[Dataset excerpts]

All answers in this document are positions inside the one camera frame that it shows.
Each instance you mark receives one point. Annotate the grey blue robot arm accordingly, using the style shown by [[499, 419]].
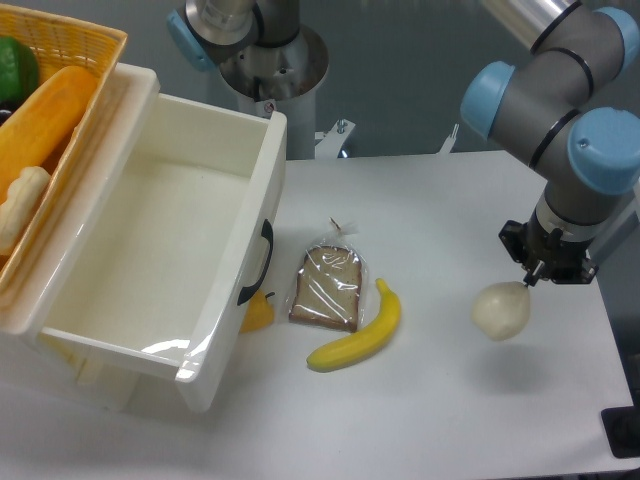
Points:
[[589, 159]]

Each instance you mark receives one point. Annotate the black device at table edge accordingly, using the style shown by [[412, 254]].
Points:
[[622, 430]]

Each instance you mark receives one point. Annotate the orange baguette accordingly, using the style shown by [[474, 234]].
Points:
[[47, 117]]

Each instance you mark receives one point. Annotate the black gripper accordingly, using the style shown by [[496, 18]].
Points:
[[545, 255]]

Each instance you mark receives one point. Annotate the yellow woven plastic basket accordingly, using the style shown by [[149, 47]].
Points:
[[71, 63]]

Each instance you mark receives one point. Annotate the white bracket right of table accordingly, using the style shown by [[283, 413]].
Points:
[[450, 141]]

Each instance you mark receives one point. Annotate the white upper drawer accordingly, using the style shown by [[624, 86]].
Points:
[[154, 289]]

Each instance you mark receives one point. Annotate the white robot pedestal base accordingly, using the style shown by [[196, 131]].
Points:
[[282, 79]]

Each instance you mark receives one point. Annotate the white drawer cabinet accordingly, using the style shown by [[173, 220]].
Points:
[[25, 359]]

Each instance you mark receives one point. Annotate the white table clamp bracket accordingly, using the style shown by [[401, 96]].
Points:
[[331, 144]]

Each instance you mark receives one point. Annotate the pale white pear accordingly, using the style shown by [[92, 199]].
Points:
[[502, 310]]

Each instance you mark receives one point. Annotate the small yellow bell pepper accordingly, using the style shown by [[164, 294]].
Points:
[[260, 312]]

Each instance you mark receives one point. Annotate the yellow banana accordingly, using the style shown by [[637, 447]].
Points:
[[364, 343]]

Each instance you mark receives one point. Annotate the black drawer handle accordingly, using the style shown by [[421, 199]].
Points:
[[247, 292]]

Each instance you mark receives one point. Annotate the dark purple fruit in basket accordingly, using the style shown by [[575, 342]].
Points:
[[5, 114]]

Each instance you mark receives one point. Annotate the green bell pepper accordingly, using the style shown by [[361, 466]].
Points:
[[20, 74]]

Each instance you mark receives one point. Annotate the bagged brown bread slice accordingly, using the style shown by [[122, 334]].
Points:
[[330, 281]]

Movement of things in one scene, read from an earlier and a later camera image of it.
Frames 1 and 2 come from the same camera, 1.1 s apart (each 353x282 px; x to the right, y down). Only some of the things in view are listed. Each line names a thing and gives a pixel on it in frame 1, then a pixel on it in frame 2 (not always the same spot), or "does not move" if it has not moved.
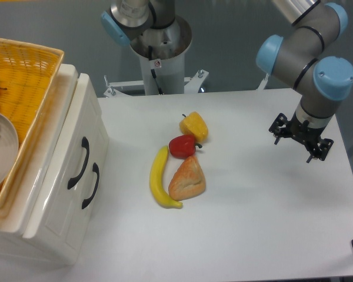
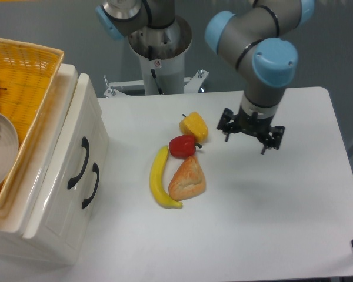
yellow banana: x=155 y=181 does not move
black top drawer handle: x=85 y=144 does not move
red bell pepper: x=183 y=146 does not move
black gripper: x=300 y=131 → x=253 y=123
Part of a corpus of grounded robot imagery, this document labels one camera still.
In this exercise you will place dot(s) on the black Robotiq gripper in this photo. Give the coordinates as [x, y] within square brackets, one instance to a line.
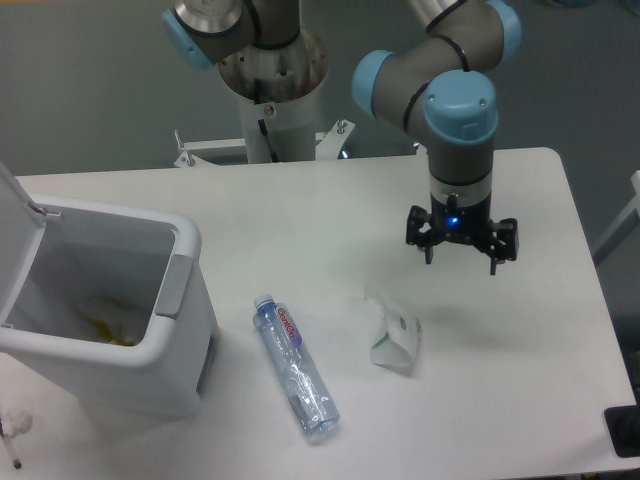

DIRECTIONS: For this exercise, transcribe the entries verbatim and skip all pictures.

RESULT OF THE TASK:
All answers in this document are positions inside the one camera frame that it shows.
Each instance you mark receives one point. Annotate the grey blue robot arm accordingly, using the style shown by [[499, 419]].
Points:
[[589, 159]]

Each instance you mark receives one point. Annotate the black device at table edge accordingly, using the style shown by [[412, 254]].
Points:
[[622, 430]]

Each instance you mark receives one point. Annotate the orange baguette accordingly, using the style shown by [[474, 234]].
Points:
[[47, 117]]

Each instance you mark receives one point. Annotate the black gripper accordingly, using the style shown by [[496, 18]].
Points:
[[545, 255]]

Each instance you mark receives one point. Annotate the yellow woven plastic basket accordingly, using the style shown by [[149, 47]].
Points:
[[71, 63]]

Each instance you mark receives one point. Annotate the white bracket right of table accordingly, using the style shown by [[283, 413]].
Points:
[[450, 141]]

Each instance you mark receives one point. Annotate the white upper drawer accordingly, using the style shown by [[624, 86]].
Points:
[[154, 289]]

Each instance you mark receives one point. Annotate the white robot pedestal base accordingly, using the style shown by [[196, 131]].
Points:
[[282, 79]]

Each instance you mark receives one point. Annotate the white drawer cabinet accordingly, using the style shown by [[173, 220]].
Points:
[[25, 359]]

Each instance you mark receives one point. Annotate the white table clamp bracket accordingly, using the style shown by [[401, 96]].
Points:
[[331, 144]]

Each instance you mark receives one point. Annotate the pale white pear accordingly, using the style shown by [[92, 199]].
Points:
[[502, 310]]

Each instance you mark receives one point. Annotate the small yellow bell pepper accordingly, using the style shown by [[164, 294]].
Points:
[[260, 312]]

Each instance you mark receives one point. Annotate the yellow banana accordingly, using the style shown by [[637, 447]].
Points:
[[364, 343]]

Each instance you mark receives one point. Annotate the black drawer handle accordingly, using the style shown by [[421, 199]].
Points:
[[247, 292]]

Each instance you mark receives one point. Annotate the dark purple fruit in basket accordingly, using the style shown by [[575, 342]].
Points:
[[5, 114]]

Each instance you mark receives one point. Annotate the green bell pepper accordingly, using the style shown by [[361, 466]].
Points:
[[20, 74]]

Each instance you mark receives one point. Annotate the bagged brown bread slice accordingly, using the style shown by [[122, 334]].
Points:
[[330, 281]]

Movement of things in one scene, read from an earlier and a later camera image of it.
Frames 1 and 2 come from the same camera, 1.1 s apart (each 353x282 px; x to the right, y down). Only some of the things in view are listed. Each line names a thing and gives a pixel on it in frame 1, then a pixel on it in frame 2 (not always the same spot), or "does not move" if it has not moved.
yellow banana: x=155 y=181 does not move
black top drawer handle: x=85 y=144 does not move
red bell pepper: x=183 y=146 does not move
black gripper: x=300 y=131 → x=253 y=123
Part of a corpus of grounded robot imagery, this document labels one camera still.
In this exercise you will place dot(s) on the black Robotiq gripper in this photo. Give the coordinates as [x, y] within square brackets, one instance to a line.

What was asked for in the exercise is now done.